* _Assignment_
Return the data exactly, apart from leaving out the pictures.

* _Given material_
____

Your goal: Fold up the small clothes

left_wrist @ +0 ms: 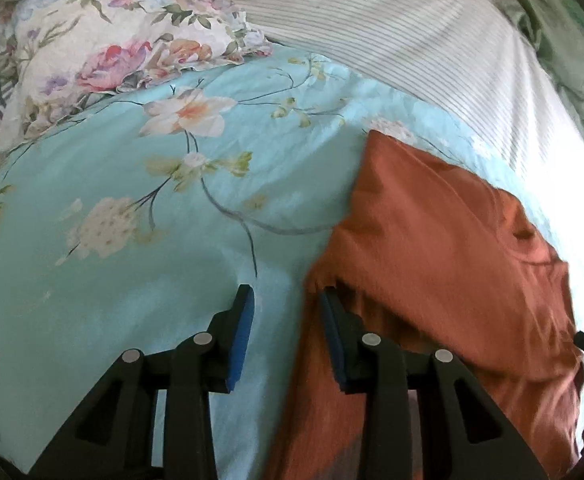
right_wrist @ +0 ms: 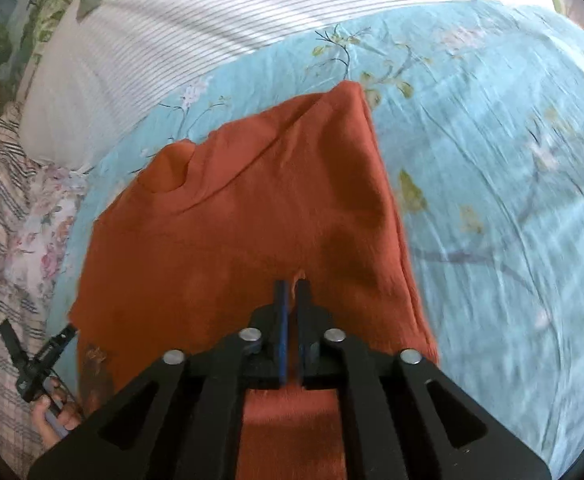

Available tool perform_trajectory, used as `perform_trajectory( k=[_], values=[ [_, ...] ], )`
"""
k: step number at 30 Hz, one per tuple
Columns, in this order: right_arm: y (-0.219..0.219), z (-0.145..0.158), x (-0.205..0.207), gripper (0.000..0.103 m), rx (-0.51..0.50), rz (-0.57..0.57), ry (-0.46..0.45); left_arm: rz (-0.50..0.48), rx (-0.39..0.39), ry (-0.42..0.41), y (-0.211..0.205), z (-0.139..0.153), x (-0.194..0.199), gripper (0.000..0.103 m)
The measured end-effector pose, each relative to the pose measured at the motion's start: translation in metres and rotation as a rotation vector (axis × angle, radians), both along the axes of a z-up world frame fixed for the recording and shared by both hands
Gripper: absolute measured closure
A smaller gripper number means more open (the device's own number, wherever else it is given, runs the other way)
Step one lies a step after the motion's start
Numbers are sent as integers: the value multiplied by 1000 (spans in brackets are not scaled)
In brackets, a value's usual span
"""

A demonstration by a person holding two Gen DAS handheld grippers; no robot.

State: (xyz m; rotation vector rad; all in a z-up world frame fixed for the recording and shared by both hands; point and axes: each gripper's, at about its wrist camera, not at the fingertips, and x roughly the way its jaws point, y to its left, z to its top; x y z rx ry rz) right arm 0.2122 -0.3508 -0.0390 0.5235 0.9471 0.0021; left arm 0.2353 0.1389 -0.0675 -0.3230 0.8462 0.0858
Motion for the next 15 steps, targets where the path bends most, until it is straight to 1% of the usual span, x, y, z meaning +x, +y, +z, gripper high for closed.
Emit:
perform_trajectory(
  k=[1, 2, 3, 5, 7, 10, 11, 15],
  values=[
    [-2, 2, -7, 64, 15, -5, -3, -23, -12, 2, 0, 1, -8, 68],
    [-1, 4, -18, 41, 26, -6, -19, -47, -27, 6, 0, 3, -18, 68],
    [1, 8, -28, 36, 31, 3, -41, -69, -42, 11, -1, 4, -27, 67],
    [4, 12, -48, 36, 17, 28, -61, -109, -63, 16, -3, 6, -42, 65],
    [7, 13, -67, 36, 28, 53, -62, -158, -74, 29, -6, 6, -58, 60],
    [0, 11, -97, 36, 25, 47, -63, -229, -87, 67, -11, 0, -83, 60],
    [-3, 10, -104, 36, 20, 36, -61, -241, -84, 77, -12, -2, -90, 60],
    [-23, 7, -144, 36, 9, -23, -57, -276, -28, 112, -15, -10, -126, 60]
  ],
)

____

* _Response to this exercise_
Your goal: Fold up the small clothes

left_wrist @ +0 ms: 
right_wrist @ +0 ms: 

Available tool perform_trajectory, used as `perform_trajectory( k=[_], values=[ [_, ...] ], )`
"""
k: step number at 30 Hz, one per tuple
Columns, in this order: right_arm: y (-0.219..0.219), z (-0.145..0.158), x (-0.205..0.207), gripper (0.000..0.103 m), rx (-0.51..0.50), rz (-0.57..0.57), ry (-0.46..0.45); left_arm: rz (-0.50..0.48), rx (-0.39..0.39), ry (-0.42..0.41), y (-0.211..0.205), z (-0.139..0.153), x (-0.194..0.199), gripper (0.000..0.103 m)
The measured end-effector pose, each relative to the pose measured at the motion's start: translation in metres and rotation as a rotation vector (axis × angle, radians), both along the axes of a z-up world frame fixed for the recording and shared by both hands
Gripper: absolute measured closure
A smaller gripper number means more open (the device's own number, wherever else it is given, runs the other way)
Step one lies a step after the motion's start
Numbers are sent as integers: the value multiplied by 1000 (spans in brackets are not scaled)
In brackets, a value's usual span
"""

A demonstration by a person holding two Gen DAS handheld grippers; no robot.

State: (xyz m; rotation vector rad; all in a z-up world frame fixed for the recording and shared by both hands; point and axes: each gripper's, at about its wrist camera, not at the fingertips, and x roughly the way its jaws point, y to its left, z to its top; x y z rx ry rz) right arm 0.2122 -0.3508 -0.0390 0.5235 0.9471 0.0021; left arm 0.2353 0.1389 -0.0675 -0.3230 0.8462 0.0858
Motion for the next 15 steps, targets where the path bends most, until it is straight to 1% of the usual span, x, y, z meaning +x, +y, +z, gripper high for closed.
Emit:
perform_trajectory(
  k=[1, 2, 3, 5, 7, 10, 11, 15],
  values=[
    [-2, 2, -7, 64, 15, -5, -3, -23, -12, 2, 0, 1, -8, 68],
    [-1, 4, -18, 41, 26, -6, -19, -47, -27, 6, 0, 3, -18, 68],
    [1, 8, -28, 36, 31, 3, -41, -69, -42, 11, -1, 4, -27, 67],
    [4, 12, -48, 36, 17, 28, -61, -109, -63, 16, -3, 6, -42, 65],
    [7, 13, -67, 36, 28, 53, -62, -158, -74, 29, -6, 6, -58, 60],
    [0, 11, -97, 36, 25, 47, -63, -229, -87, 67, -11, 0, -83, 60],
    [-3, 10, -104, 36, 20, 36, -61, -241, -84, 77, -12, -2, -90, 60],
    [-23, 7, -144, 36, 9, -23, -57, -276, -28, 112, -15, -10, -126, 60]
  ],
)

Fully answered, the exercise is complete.